◆ Assignment:
Where the word "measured" occurs in a line of the listing, please copy the line.

◆ Raw data:
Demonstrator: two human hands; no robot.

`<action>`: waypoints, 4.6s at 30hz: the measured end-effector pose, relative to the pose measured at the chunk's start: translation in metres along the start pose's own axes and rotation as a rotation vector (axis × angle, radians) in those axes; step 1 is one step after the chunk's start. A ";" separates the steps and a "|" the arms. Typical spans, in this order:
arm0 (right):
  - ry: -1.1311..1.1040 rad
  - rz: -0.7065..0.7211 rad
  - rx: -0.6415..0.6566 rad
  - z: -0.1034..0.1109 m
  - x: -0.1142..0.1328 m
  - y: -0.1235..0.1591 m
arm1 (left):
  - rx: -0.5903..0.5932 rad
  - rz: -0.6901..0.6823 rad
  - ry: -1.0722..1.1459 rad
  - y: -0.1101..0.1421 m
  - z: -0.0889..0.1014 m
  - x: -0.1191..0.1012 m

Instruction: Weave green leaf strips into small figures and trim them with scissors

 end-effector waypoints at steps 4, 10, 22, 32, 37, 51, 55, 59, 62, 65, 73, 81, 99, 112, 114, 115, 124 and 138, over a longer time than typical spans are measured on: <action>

◆ Result below:
`<action>`: waypoints, 4.6s at 30hz: the measured end-effector pose, relative to the pose measured at the chunk's start: translation in metres along the start pose's own axes and rotation as a rotation vector (axis × angle, radians) in those axes; step 1 is one step after the chunk's start. A ";" separates the steps and a "|" the arms. Typical spans, in this order:
 end-effector waypoints at steps 4, 10, 22, 32, 37, 51, 55, 59, 62, 65, 73, 81, 99, 112, 114, 115, 124 and 138, over a longer time than typical spans are measured on: <action>

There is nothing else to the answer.